I noticed when answering such questions to some haproxy users that they are often very surprised to see that it’s something critical to the maintainer or bdfl to address. Usually they don’t realize that a project you’ve been working on for 20-30 years is like your kid and you want it to outlive you, so a lot of precautions are taken, like spotting backup people, making sure they’re known, trusted and respected by the community etc. But once it’s explained usually it makes a lot of sense to them and they’re reassured.
I feel more and more (maybe because I’m aging too) that I need to clarify this point. It’s difficult to speak about this because it tends to scare people (“is he talking about this because he’s secretly sick?”) and generally it’s a bit taboo. Backup people that you trust feel uneasy with envisioning the moment they’ll have to take over and don’t want to be perceived as waiting for the throne. I found that combining the explanations of how tools/infrastructure issues are addressed and how other people are ready to catch up is generally sufficient to reassure users. We all know that such a transition is never easy and will definitely have rough edges, but it needs to be openly considered to limit the difficulties, and even repeated so that users don’t get worried anymore by hearing about it over time, till the point it happens and they think “ha! I was right, he was hiding something” but everything ends up smoothly enough.

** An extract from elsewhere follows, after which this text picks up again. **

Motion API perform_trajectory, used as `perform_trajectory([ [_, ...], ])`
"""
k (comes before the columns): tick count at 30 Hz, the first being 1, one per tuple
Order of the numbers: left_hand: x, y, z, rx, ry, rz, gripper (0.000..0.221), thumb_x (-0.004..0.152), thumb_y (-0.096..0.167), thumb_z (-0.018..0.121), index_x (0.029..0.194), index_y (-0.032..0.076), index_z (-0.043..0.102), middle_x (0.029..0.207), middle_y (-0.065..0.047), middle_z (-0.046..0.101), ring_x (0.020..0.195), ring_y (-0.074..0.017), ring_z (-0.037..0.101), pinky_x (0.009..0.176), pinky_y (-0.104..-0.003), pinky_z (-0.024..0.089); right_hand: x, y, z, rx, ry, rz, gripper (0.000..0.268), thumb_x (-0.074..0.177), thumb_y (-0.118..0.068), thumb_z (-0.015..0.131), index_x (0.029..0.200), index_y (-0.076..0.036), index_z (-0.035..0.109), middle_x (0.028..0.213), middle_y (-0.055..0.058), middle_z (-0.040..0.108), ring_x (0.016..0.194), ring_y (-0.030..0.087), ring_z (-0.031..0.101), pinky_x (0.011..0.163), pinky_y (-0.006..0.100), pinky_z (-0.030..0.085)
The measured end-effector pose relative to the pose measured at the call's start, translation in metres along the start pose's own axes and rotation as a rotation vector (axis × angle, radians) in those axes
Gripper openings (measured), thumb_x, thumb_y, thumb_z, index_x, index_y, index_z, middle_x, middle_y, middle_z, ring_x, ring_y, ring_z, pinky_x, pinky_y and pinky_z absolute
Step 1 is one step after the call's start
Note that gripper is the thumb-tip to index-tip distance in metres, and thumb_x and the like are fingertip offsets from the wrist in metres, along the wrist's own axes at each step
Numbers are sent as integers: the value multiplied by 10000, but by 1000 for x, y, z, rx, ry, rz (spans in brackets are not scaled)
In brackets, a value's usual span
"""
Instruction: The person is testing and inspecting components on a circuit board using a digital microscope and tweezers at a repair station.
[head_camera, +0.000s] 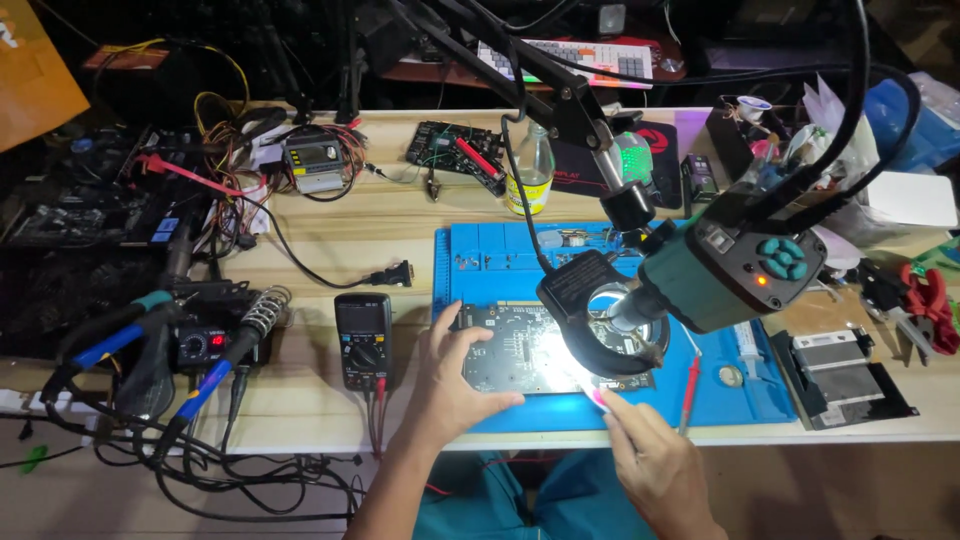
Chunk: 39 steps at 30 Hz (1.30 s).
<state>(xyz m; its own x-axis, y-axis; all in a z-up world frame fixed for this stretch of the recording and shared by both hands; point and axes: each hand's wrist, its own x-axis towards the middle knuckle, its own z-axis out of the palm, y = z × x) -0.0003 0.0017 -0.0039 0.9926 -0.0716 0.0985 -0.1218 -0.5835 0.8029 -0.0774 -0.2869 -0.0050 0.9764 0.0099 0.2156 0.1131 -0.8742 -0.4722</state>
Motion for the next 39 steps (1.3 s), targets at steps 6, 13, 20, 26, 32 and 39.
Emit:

BTW the part on the doc is very true. I even share with several people an up-to-date release howto (that’s very boring and still too complex for my taste), in part to be sure that missing it cannot be presented by them as an excuse for postponing a release 😉
So thanks Daniel for opening the topic 😉
@willy: good point about age. As Open Source is growing older, more and more of “the old guard” is going to grow old for real and over time more and more of us are going to have to step off the treadmill for health and age reasons.